Currently the only way for a country to exit the EU is if it voluntarily decides to trigger Article 50 as Britain has done.

Professor Zdzisław Krasnodębski, an MEP for Poland’s ruling Law and Justice party, said the situation is becoming increasingly confrontational.

He told “The European Commission’s declaration, demonstrates the institution’s growing determination to move from words to actions and to try to punish Poland.”

He added: “The Commission turning to the European Council about initiating Article 7 could take place, even if the Commission is sceptical towards just how much it could realistically punish Poland.”

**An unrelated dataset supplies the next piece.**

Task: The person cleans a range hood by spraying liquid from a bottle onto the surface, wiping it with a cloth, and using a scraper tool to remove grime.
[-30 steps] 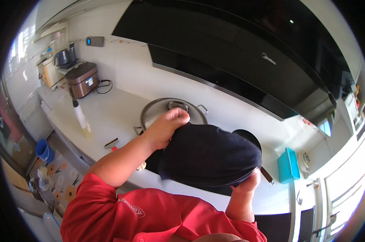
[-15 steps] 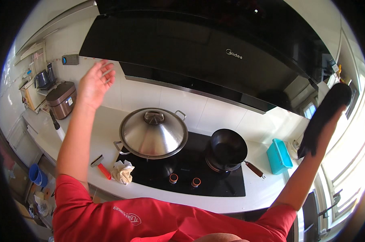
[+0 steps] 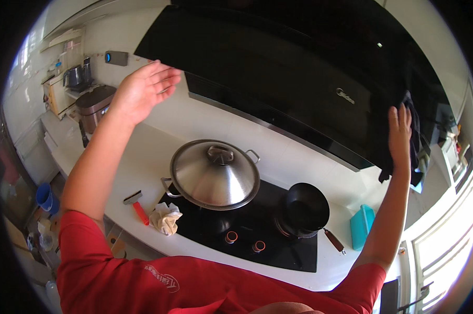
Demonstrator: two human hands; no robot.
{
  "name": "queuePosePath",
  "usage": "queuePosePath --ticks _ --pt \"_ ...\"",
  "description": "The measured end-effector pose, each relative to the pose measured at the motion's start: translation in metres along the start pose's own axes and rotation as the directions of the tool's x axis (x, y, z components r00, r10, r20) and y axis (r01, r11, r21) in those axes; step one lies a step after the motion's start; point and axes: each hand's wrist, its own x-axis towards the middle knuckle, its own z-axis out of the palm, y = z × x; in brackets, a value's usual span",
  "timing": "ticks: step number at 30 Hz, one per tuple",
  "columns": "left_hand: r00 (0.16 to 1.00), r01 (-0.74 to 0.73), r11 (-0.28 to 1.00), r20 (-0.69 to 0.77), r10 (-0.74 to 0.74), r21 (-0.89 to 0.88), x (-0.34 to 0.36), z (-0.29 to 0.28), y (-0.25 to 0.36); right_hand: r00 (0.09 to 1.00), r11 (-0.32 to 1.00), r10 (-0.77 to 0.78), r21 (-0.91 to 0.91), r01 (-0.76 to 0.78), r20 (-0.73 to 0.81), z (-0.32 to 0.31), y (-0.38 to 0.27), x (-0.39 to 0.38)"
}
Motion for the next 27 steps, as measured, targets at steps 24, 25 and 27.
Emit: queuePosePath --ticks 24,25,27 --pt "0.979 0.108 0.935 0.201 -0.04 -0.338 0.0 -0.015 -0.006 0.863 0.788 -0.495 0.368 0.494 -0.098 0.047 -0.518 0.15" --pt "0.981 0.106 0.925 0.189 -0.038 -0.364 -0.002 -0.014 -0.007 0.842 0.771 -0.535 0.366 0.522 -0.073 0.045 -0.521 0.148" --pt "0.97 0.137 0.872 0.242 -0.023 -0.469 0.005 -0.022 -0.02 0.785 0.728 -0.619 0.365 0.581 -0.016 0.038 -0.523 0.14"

Professor Krasnodębski also underlined that Poland’s stance indicated that the nation was ready for conflict.

“Generally the time in which they tried to talk and negotiate is unfortunately running out, as the atmosphere worsens,” he said.

“There is no tactic on the Polish side – which Hungary employed – to step back and soften its position. Because of this we are now seeing an escalation.”

He added: “It seems that on issues that do not correlate to our fundamental systems, our sovereignty and nation’s organisation, we should foremost be trying to talk.”